### PROVIDED DATA
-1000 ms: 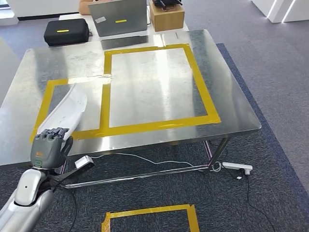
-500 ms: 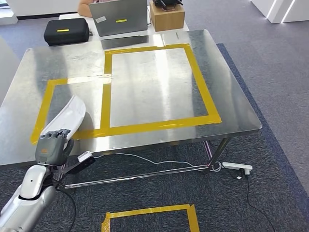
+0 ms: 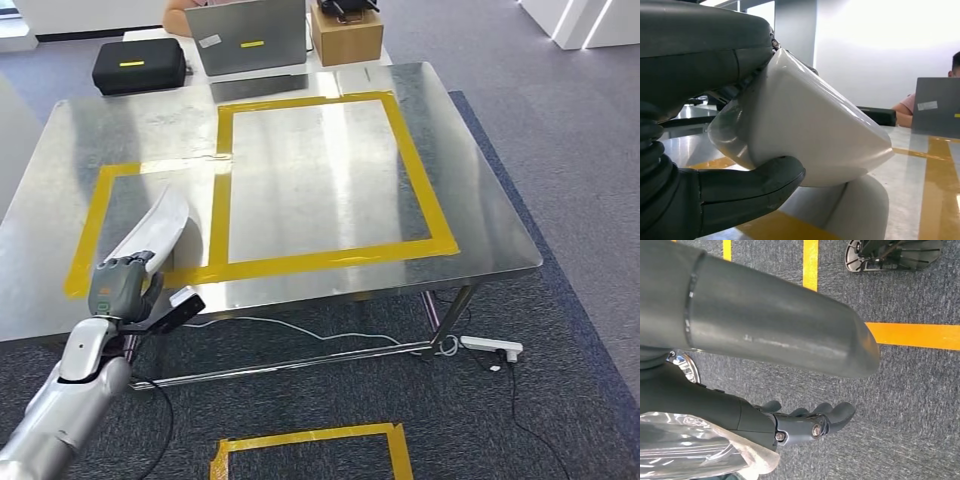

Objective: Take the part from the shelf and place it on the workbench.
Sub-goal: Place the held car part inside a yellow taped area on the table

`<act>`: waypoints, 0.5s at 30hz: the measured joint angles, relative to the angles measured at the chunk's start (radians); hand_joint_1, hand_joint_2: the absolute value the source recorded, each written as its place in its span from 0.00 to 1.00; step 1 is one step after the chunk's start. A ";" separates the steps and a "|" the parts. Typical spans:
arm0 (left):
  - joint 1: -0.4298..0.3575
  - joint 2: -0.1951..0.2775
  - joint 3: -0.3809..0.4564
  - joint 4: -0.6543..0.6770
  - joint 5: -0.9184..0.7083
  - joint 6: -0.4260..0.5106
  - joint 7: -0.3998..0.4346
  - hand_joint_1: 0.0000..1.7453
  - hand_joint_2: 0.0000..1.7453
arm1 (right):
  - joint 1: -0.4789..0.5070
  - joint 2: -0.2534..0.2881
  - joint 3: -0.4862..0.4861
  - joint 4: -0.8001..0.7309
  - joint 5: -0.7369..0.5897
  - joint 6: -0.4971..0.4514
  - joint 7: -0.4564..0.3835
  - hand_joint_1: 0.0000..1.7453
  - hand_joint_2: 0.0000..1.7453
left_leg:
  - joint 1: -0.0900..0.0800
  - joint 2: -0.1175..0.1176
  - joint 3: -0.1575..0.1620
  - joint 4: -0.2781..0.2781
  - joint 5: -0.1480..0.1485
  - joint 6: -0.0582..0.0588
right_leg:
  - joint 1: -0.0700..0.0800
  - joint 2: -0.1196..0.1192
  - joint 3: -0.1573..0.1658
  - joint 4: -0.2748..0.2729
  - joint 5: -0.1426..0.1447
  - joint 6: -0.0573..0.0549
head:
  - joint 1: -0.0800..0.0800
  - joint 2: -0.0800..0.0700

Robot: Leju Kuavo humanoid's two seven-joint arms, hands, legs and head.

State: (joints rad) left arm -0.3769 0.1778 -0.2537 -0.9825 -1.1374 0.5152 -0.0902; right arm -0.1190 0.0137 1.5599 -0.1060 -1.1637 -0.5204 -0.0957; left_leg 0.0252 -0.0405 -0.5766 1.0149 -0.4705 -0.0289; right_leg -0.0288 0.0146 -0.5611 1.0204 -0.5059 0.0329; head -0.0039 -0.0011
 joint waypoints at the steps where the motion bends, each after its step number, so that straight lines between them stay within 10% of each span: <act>1: -0.019 -0.009 -0.006 0.020 -0.004 -0.003 -0.001 1.00 1.00 | -0.001 0.000 0.000 0.000 0.004 0.002 0.002 0.00 0.00 | 0.000 0.000 0.000 0.001 0.000 0.000 | 0.000 0.000 0.000 0.000 0.000 0.000 | 0.000 0.000; 15: -0.220 -0.113 -0.139 0.245 -0.108 -0.064 0.072 1.00 1.00 | -0.005 0.000 0.000 0.000 0.036 0.021 0.012 0.00 0.00 | -0.001 0.000 -0.002 0.003 0.000 0.000 | -0.001 0.000 0.001 0.000 0.001 0.001 | 0.000 0.000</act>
State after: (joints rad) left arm -0.5973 0.0648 -0.3927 -0.7377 -1.2454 0.4515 -0.0183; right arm -0.1239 0.0137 1.5599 -0.1064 -1.1281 -0.4994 -0.0833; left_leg 0.0246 -0.0408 -0.5785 1.0180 -0.4707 -0.0285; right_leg -0.0294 0.0146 -0.5605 1.0204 -0.5053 0.0339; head -0.0039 -0.0011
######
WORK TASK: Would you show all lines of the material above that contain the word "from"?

WRITTEN ANSWER:
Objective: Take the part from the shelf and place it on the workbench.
`<act>`: waypoints, 0.5s at 30hz: the measured joint angles, relative to the angles measured at the chunk's start (radians); hand_joint_1, hand_joint_2: the absolute value the source recorded, each written as its place in its span from 0.00 to 1.00; step 1 is one step after the chunk's start. A ";" separates the steps and a "|" the parts. Typical spans:

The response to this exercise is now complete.